What the exercise asks:
Below are the entries; give again exactly the lines from the one mentioning "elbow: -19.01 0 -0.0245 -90" through the one mentioning "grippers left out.", inclusive.

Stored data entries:
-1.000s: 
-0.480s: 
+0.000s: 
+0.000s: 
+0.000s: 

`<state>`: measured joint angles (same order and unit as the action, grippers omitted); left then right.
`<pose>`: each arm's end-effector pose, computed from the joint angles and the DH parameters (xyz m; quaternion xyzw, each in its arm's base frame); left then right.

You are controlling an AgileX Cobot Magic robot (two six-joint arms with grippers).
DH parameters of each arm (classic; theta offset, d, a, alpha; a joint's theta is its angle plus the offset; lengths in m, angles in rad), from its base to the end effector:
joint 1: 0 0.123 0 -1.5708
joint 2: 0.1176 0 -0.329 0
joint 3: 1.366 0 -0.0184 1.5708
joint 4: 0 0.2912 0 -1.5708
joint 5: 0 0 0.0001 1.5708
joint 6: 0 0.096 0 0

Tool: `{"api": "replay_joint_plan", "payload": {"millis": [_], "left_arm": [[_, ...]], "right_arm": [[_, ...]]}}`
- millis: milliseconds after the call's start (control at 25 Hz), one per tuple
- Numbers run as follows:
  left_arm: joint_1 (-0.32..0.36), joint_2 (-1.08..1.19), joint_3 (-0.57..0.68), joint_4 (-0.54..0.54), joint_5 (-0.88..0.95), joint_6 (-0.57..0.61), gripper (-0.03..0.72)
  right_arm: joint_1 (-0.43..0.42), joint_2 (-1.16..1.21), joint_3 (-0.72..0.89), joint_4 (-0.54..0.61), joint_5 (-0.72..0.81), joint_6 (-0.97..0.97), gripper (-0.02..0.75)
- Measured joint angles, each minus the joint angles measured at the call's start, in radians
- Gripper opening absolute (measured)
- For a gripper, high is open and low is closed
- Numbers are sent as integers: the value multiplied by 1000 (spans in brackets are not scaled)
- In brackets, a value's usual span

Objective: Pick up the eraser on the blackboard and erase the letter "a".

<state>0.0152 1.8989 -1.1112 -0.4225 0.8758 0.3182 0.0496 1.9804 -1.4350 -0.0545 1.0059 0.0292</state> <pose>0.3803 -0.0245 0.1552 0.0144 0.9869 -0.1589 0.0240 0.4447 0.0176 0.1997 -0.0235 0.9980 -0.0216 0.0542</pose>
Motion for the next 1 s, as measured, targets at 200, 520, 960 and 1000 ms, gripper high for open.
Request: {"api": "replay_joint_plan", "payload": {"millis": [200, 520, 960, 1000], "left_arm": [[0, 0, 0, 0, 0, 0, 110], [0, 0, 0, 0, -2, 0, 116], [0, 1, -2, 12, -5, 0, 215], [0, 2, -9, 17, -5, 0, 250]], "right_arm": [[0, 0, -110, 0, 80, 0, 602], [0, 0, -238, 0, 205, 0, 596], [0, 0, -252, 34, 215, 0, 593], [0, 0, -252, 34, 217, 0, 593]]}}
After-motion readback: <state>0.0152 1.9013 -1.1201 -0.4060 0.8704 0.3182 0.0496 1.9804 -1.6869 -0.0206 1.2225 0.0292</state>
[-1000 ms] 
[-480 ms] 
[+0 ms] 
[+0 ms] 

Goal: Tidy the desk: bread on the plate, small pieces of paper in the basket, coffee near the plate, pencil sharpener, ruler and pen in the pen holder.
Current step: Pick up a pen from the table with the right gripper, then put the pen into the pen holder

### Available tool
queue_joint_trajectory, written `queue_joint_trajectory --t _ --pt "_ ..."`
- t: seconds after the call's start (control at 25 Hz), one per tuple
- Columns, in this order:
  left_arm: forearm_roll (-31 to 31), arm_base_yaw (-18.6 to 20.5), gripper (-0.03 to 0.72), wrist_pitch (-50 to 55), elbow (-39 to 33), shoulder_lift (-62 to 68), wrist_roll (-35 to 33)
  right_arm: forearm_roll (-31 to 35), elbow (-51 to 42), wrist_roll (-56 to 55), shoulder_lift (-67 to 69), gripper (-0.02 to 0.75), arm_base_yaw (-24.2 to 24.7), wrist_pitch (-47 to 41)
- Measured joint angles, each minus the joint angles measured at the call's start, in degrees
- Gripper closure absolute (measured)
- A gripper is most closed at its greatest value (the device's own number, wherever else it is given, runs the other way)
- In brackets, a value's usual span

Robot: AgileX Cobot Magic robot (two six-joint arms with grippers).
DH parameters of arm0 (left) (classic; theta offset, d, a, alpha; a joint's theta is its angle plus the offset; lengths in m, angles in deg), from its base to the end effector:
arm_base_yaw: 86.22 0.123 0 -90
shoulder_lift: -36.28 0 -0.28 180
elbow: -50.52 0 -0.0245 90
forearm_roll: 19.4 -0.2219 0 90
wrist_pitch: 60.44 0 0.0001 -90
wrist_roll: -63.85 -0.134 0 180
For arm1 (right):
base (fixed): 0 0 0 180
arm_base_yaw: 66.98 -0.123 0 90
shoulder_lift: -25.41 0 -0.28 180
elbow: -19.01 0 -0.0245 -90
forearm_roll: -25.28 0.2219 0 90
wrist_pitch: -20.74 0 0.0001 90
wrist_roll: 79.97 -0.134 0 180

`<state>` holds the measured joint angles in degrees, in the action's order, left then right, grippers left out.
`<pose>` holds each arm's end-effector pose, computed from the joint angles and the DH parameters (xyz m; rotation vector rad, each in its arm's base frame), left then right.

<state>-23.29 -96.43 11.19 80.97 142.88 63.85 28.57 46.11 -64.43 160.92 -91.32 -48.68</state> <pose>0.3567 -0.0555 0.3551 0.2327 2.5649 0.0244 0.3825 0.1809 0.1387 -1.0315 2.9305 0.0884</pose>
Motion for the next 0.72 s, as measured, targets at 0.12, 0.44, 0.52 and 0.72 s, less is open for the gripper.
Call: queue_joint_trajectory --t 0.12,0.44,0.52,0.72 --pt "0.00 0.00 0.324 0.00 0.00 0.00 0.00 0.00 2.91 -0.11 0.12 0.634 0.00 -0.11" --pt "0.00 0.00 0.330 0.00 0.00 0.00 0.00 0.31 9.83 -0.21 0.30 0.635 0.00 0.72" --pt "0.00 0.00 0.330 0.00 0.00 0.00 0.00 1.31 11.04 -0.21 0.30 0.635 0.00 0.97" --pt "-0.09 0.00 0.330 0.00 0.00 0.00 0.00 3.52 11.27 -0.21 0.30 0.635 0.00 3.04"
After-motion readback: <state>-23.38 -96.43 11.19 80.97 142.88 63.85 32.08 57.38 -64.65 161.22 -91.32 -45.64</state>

Worked solution:
elbow: -19.01 0 -0.0245 -90
forearm_roll: -25.28 0.2219 0 90
wrist_pitch: -20.74 0 0.0001 90
wrist_roll: 79.97 -0.134 0 180

`<state>` holds the measured joint angles in degrees, in the action's order, left then right, grippers left out.

This response is done.